**What is needed**
All of the data below should be written out exactly.

**Supplied material**

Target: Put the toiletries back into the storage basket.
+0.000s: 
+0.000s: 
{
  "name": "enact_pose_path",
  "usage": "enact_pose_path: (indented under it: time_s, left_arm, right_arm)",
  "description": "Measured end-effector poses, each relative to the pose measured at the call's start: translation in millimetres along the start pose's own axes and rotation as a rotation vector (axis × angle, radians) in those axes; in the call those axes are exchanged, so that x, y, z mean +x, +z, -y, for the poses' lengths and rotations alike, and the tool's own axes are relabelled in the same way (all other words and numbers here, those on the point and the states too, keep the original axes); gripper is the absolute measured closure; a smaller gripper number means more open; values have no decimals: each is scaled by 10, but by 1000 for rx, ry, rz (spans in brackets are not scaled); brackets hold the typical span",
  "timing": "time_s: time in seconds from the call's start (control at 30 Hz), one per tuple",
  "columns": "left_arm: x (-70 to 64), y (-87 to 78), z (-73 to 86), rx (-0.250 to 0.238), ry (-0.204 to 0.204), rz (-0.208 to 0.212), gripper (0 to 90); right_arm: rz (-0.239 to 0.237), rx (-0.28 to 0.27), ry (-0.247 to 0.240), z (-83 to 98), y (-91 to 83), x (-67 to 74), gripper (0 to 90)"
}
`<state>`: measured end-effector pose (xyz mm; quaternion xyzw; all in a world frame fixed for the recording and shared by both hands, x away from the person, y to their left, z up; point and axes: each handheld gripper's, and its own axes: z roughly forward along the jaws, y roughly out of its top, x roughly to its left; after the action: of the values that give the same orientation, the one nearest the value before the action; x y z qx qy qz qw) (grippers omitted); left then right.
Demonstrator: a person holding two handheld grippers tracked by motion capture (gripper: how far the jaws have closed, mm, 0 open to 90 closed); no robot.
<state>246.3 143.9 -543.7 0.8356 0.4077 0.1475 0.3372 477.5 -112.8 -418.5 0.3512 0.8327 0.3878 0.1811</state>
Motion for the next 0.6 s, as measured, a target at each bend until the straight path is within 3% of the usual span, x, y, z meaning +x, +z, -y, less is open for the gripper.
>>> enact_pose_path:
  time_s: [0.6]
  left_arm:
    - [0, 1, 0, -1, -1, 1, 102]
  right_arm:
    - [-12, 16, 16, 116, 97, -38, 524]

**Result of the exercise**
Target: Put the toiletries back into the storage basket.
+0.000s: 
+0.000s: 
{
  "name": "enact_pose_path",
  "usage": "enact_pose_path: (indented under it: time_s, left_arm, right_arm)",
  "description": "Measured end-effector poses, each relative to the pose measured at the call's start: translation in millimetres along the start pose's own axes and rotation as a rotation vector (axis × angle, radians) in those axes; in the call those axes are exchanged, so that x, y, z mean +x, +z, -y, for the poses' lengths and rotations alike, and the tool's own axes are relabelled in the same way (all other words and numbers here, those on the point and the states too, keep the original axes); gripper is the absolute measured closure; a smaller gripper number means more open; values have no decimals: each is scaled by 10, but by 1000 for rx, ry, rz (spans in brackets are not scaled); brackets hold the typical span",
  "timing": "time_s: time in seconds from the call's start (control at 30 Hz), one per tuple",
  "columns": "left_arm: x (-70 to 64), y (-87 to 78), z (-73 to 86), rx (-0.250 to 0.238), ry (-0.204 to 0.204), rz (-0.208 to 0.212), gripper (0 to 90); right_arm: rz (-0.239 to 0.237), rx (-0.28 to 0.27), ry (-0.247 to 0.240), z (-83 to 98), y (-91 to 83), x (-67 to 74), gripper (0 to 90)"
}
`<state>`: measured end-effector pose (xyz mm; quaternion xyzw; all in a world frame fixed for the recording and shared by both hands, x away from the person, y to their left, z up; point and axes: each handheld gripper's, and its own axes: z roughly forward along the jaws, y roughly out of its top, x roughly to its left; after the action: of the values that give the same orientation, the one nearest the value before the action; x y z qx qy qz qw) (grippers omitted); left then right.
Demonstrator: a person holding two handheld grippers tracked by motion capture (gripper: how far the jaws have closed, mm, 0 open to 90 closed); no robot.
<state>246.3 143.9 -543.7 0.8356 0.4077 0.1475 0.3372 477.5 -112.8 -418.5 0.3512 0.8327 0.3878 0.1811</state>
Motion for the next 0.6 s, as measured, a target at each bend until the straight path is within 3% of the usual span, x, y, z meaning +x, +z, -y, less is open for the gripper.
>>> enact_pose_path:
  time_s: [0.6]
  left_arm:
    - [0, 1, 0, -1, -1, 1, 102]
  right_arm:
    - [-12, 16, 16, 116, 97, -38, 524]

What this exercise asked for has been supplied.